### WHAT TO WORK ON:
Please transcribe the listing below exactly, but only from the line containing "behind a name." through its last line.

DATASET CONTENT: Begin

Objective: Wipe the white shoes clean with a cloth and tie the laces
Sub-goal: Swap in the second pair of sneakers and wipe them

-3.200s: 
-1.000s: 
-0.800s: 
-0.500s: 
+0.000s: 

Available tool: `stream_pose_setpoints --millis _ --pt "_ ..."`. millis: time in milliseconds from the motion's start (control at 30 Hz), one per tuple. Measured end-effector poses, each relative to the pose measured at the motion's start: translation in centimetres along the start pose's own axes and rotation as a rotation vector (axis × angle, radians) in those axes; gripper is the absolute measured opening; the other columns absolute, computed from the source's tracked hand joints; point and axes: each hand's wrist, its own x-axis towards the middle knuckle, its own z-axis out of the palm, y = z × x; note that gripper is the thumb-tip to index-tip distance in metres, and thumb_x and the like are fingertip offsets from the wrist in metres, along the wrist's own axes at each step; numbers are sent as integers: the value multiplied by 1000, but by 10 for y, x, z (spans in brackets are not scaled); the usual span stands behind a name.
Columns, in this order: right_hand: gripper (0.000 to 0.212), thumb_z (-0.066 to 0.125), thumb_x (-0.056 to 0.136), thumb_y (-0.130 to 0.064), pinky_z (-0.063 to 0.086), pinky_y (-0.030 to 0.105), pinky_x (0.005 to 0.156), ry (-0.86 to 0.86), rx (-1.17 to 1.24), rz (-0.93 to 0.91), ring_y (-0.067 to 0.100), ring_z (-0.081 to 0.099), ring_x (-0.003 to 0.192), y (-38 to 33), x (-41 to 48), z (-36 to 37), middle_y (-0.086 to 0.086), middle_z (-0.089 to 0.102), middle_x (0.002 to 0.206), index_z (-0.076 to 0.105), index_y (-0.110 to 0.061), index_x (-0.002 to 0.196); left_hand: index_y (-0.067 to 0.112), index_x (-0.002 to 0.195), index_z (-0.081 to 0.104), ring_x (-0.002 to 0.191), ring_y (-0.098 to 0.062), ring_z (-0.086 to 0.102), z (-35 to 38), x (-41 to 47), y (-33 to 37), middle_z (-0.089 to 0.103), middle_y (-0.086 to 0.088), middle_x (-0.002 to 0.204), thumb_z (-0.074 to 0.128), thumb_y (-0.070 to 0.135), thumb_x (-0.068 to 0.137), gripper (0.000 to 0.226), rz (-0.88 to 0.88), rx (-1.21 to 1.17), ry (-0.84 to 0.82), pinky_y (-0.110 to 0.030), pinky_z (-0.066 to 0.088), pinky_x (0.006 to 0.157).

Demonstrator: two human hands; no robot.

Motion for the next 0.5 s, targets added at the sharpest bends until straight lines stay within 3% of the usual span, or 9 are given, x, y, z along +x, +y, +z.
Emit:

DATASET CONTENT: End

### SOLUTION BELOW:
Available tool: `stream_pose_setpoints --millis _ --pt "_ ..."`. millis: time in milliseconds from the motion's start (control at 30 Hz), one per tuple. Measured end-effector poses, each relative to the pose measured at the motion's start: translation in centimetres along the start pose's own axes and rotation as a rotation vector (axis × angle, radians) in those axes; gripper is the absolute measured opening; the other columns absolute, computed from the source's tracked hand joints; point and axes: each hand's wrist, its own x-axis towards the middle knuckle, its own z-axis out of the palm, y = z × x; note that gripper is the thumb-tip to index-tip distance in metres, and thumb_x and the like are fingertip offsets from the wrist in metres, along the wrist's own axes at each step; numbers are sent as integers: the value multiplied by 1000, but by 10 for y, x, z (spans in brackets are not scaled); the usual span stands behind a name.
Columns, in this order: right_hand: gripper (0.000 to 0.212), thumb_z (-0.066 to 0.125), thumb_x (-0.056 to 0.136), thumb_y (-0.130 to 0.064), pinky_z (-0.063 to 0.086), pinky_y (-0.030 to 0.105), pinky_x (0.005 to 0.156), ry (-0.86 to 0.86), rx (-1.17 to 1.24), rz (-0.93 to 0.91), ring_y (-0.067 to 0.100), ring_z (-0.081 to 0.099), ring_x (-0.003 to 0.192), y (-38 to 33), x (-41 to 48), z (-36 to 37), middle_y (-0.086 to 0.086), middle_z (-0.089 to 0.102), middle_x (0.002 to 0.206), index_z (-0.076 to 0.105), index_y (-0.110 to 0.061), index_x (-0.002 to 0.196); left_hand: index_y (-0.067 to 0.112), index_x (-0.002 to 0.195), index_z (-0.081 to 0.104), ring_x (-0.002 to 0.191), ring_y (-0.098 to 0.062), ring_z (-0.086 to 0.102), z (-35 to 38), x (-41 to 47), y (-33 to 37), middle_z (-0.089 to 0.103), middle_y (-0.086 to 0.088), middle_x (-0.002 to 0.204), thumb_z (-0.074 to 0.128), thumb_y (-0.070 to 0.135), thumb_x (-0.068 to 0.137), gripper (0.000 to 0.226), rz (-0.88 to 0.88), rx (-1.21 to 1.17), ry (-0.84 to 0.82), pinky_y (-0.110 to 0.030), pinky_z (-0.066 to 0.088), pinky_x (0.006 to 0.157).

Demonstrator: two human hands; no robot.

Motion for the next 0.5 s, targets added at the sharpest bends until straight lines stay within 3% of the usual span, or 9 are given, x, y, z along +x, +y, +z.
Emit:

What came before is the finished answer.